Child touching mom's pregnant belly

What Child Care Providers Should Know About Cytomegalovirus (CMV)

What is cytomegalovirus?
Cytomegalovirus (CMV) is a common infection caused by a virus. Most people get infected during their life, but not everyone has symptoms. Some people get very sick from CMV infections. People who are at risk include:

  • People who are immunocompromised. 
  • People who are pregnant, because CMV can harm the fetus.
  • Infants born premature or at a very low weight.

Who gets CMV and how?
CMV is a type of herpesvirus. A person’s first CMV infection is called their primary infection. People get primary CMV infections from direct contact with body fluids. Examples of body fluids are saliva, blood, and urine. Diaper changing, feeding, bathing, and other activities can spread CMV. 

CMV can spread from a pregnant person to a baby before, during, or after birth. 

CMV is tricky because the virus stays inactive, or hidden, in the body after the primary infection. This inactive stage is called a latent infection. 

CMV can reactivate, or flare-up. CMV flare-ups are not common unless someone has a weakened immune system. Think about cold sores, caused by a similar virus.

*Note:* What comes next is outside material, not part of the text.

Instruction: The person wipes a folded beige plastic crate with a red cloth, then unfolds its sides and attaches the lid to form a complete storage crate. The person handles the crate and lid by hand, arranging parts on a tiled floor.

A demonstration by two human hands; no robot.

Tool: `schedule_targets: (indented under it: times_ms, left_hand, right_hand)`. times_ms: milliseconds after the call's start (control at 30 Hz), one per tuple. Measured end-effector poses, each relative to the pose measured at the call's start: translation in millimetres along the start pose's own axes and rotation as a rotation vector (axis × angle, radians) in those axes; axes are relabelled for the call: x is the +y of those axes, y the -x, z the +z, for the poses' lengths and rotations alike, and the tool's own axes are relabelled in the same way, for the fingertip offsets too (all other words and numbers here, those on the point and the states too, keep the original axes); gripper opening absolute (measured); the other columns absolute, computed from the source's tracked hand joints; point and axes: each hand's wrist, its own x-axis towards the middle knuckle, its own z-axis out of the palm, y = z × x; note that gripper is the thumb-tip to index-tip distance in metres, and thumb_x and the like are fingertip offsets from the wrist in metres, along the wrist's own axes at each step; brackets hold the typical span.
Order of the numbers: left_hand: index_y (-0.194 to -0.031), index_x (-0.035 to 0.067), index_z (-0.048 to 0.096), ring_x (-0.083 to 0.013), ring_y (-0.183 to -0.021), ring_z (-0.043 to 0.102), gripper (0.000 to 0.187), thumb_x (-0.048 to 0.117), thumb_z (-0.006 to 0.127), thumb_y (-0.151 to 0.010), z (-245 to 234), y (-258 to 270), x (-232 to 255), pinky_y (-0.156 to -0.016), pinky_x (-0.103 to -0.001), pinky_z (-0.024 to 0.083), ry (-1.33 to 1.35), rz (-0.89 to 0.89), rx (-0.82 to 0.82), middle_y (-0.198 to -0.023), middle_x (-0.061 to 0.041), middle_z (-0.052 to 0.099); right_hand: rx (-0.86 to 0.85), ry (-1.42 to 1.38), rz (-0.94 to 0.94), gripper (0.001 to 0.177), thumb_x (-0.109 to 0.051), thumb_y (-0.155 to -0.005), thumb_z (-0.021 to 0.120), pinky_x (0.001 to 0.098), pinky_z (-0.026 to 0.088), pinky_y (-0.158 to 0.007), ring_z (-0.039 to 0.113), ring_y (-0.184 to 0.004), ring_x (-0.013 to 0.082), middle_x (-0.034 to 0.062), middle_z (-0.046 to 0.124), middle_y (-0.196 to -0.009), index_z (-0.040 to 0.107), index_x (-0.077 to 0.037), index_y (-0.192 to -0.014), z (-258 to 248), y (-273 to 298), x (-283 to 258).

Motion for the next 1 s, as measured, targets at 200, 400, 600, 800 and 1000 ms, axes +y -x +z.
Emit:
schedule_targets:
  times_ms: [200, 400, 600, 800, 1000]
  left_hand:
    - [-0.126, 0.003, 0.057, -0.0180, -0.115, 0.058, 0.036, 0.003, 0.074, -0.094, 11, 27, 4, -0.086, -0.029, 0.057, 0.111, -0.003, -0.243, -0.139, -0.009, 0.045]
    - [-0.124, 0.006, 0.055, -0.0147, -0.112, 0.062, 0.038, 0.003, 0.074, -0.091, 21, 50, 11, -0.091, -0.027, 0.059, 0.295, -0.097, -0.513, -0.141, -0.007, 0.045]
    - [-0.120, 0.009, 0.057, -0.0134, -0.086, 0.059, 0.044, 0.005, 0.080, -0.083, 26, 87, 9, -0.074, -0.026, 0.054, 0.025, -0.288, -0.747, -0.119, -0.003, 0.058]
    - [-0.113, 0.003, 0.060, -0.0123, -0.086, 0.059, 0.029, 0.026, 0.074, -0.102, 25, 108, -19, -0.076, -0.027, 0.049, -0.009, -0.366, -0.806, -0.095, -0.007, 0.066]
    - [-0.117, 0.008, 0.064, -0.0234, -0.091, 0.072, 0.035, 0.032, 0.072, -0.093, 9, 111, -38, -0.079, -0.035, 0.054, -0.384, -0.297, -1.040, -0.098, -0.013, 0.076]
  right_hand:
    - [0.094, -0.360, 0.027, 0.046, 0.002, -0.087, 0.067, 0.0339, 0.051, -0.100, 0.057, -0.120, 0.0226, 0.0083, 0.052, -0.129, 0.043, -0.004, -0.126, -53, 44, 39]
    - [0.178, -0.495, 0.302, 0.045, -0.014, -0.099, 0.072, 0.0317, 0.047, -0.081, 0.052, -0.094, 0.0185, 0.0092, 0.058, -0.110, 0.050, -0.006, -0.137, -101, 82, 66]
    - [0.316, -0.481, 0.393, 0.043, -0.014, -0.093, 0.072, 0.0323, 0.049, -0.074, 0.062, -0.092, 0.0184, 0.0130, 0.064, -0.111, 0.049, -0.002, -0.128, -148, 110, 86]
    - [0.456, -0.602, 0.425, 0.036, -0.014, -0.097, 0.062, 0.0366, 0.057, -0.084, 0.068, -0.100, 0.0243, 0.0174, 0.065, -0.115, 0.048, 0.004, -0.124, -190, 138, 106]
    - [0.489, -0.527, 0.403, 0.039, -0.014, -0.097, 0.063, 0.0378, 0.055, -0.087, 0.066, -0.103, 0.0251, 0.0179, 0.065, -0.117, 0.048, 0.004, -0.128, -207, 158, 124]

After people get cold sores for the first time, the virus hides in their body. The illness can come back, usually when people are tired, sick, or stressed. The same thing can happen with CMV.

CMV is also tricky because:

  • It spreads quickly. 
  • People infected with CMV may be contagious for weeks, months, or years.
  • People can be reinfected with a different strain of CMV, similar to how people can be infected with different types of the influenza virus. 
  • There are no vaccines for CMV yet.

What are the symptoms of CMV?
A child with CMV may have:

  • Fever
  • Body aches and weakness
  • Sore throat
  • Swollen glands (lymph nodes) in the neck
  • Enlarged liver or spleen

Many children do not have symptoms of CMV infections. However, CMV can be severe, even life-threatening, for people with weakened immune systems and premature infants.

How does CMV impact infants and toddlers?
Young children can easily become infected with CMV and spread the virus.

This is because children get exposed to more viruses and bacteria over time. The body can “remember” the viruses and bacteria and use the “memory” to fight the pathogens when they come back. Infants and toddlers get sick more often because they don’t have the same immune “memory” as older children. 

Is CMV dangerous for people who are pregnant?
If a person is infected with CMV for the first time or has an active infection while they are pregnant, there is a risk they will transmit the CMV virus through their blood to the fetus. This is called congenital CMV and in some cases can be harmful to the fetus.  The best thing is to try to prevent congenital CMV infections:

  • People who are pregnant should avoid direct contact with children’s saliva and body fluids. Consider working with children ages 3 and older. 
  • Staff who are pregnant or expecting to become pregnant should consult with their health care provider about their occupational health risks.
  • Program directors might ask staff to complete health assessment forms. Directors can provide reliable information about occupational health risks. 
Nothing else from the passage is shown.